Sigel tried to organize a counterattack. In his excitement he began barking orders in German, making his commands incomprehensible. The cadets drove toward a battery. The Union artillerists fired to nearly the last moment, leaving one gun behind. Then the boys were among them, and it was over. Ten cadets died; forty-seven were wounded. Breckinridge rode up, encrusted with mud, and called out, “Well done, men!” One cadet replied, “That’s very nice, general, but where’s the commissary wagon?”
Undaunted, Sigel began yet another attempt to transform military debacle into personal advancement even as he left the field. He began firing reports to the newspapers, describing his retreat as a “retrograde movement” and grossly inflating the size of Breckinridge’s forces. The New York Tribune for May 18, 1864 even printed “SIGEL WHIPS THE REBELS AT NEW MARKET.”
But the feline Union chief of staff, Henry Halleck, had already wired General Grant, “…Sigel is already in full retreat…If you expect anything from him you will be mistaken. He will do nothing but run. He never did anything else.” Halleck then inquired whether General Grant felt the Department of West Virginia needed a new commander. Grant shot back: “BY ALL MEANS…APPOINT…ANYONE ELSE TO THE COMMAND OF WEST VIRGINIA.”
On May 19, 1864, four days after New Market, the day after the New York Tribune had printed its headline, Sigel was relieved of command. He would never command troops again and resigned his commission in 1865.

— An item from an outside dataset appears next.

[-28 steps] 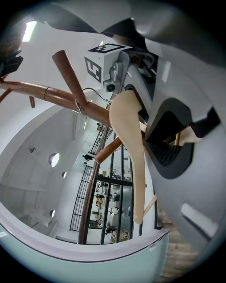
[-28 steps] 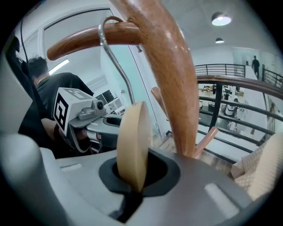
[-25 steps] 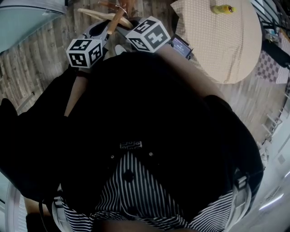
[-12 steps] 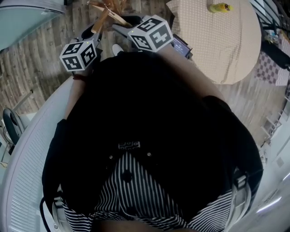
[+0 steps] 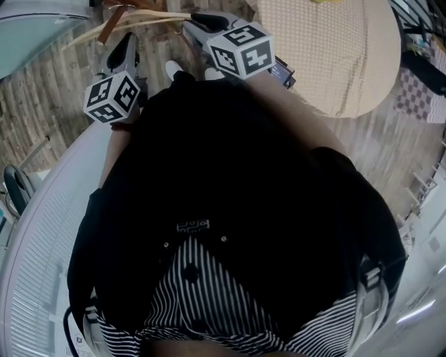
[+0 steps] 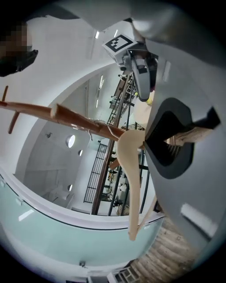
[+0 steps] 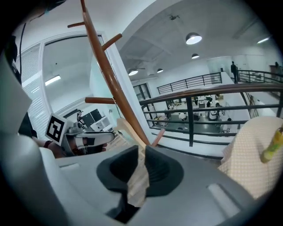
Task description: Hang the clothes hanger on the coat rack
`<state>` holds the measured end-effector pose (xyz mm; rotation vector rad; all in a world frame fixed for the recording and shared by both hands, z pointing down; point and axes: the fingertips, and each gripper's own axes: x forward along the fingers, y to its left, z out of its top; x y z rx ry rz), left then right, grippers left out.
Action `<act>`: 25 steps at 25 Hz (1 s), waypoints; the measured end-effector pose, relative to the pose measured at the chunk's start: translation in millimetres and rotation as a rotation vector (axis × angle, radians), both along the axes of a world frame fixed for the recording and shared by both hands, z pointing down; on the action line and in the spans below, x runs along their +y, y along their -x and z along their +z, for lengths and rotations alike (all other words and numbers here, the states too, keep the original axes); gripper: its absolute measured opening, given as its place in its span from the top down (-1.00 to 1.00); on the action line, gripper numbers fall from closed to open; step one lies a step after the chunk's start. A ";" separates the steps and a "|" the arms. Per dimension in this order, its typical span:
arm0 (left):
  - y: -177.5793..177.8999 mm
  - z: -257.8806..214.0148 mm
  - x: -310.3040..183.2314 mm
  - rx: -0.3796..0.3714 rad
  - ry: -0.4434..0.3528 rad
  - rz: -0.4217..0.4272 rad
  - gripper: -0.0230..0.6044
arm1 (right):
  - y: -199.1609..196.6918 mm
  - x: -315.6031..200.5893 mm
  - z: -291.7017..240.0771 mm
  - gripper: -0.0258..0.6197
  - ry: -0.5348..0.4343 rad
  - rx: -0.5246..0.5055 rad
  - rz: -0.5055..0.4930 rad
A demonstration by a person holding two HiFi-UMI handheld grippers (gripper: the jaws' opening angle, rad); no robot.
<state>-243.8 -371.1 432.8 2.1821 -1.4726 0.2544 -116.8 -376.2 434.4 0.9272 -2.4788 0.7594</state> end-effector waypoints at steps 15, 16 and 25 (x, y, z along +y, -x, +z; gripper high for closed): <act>-108.6 -28.7 60.9 -0.002 -0.058 0.122 0.92 | -31.7 77.7 -19.7 0.92 -0.130 -0.005 -0.156; -112.6 -26.8 65.9 0.000 -0.057 0.121 0.92 | -34.4 83.7 -18.6 0.92 -0.130 -0.005 -0.160; -143.8 -31.1 85.4 0.002 -0.075 0.146 0.92 | -61.9 105.5 -25.7 0.92 -0.145 -0.010 -0.156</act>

For the rest of his long life, he would edit and publish German weeklies in Baltimore and then New York. In 1869, the Republicans nominated him for Secretary of State of the State of New York. He campaigned against prohibition, arguing that lager was God-sent, and asked the immigrants to stand up and “fights mit Sigel again.” As usual, he lost.
He died August 22, 1902. Over 25,000 followed his coffin to Woodlawn Cemetery. Five years later, a magnificent parade marked his monument’s unveiling on Riverside Drive. Behind the mounted police, cavalry, infantry, and artillery marched the Grand Army of the Republic and dozens of the German societies he had so loved and who had so loved him, from the Deutsche Liederkranz to the Vereinigung Deutsche Demokraten des Bronx and the New Yorker Deutscher Apothker Verein.
Franz Sigel is an exemplar: how not to do it. Yet, his career was not without glory—for others. Every 15th of May, VMI’s Corps of Cadets march in review, bayonets fixed, to the roll of muffled drums. Before them float the school colors, bearing the same seal of Virginia (with its motto “Sic semper tyrannis”) that their predecessors followed to New Market. Then the adjutant, having roared attention to roll call, barks ten names: Cabell, Atwill, Crockett, Hartsfield, Haynes, Jefferson, Jones, McDowell, Stanard, and Wheelwright. After each name, the ranks before him shout back, “Dead upon the field of honor, sir!”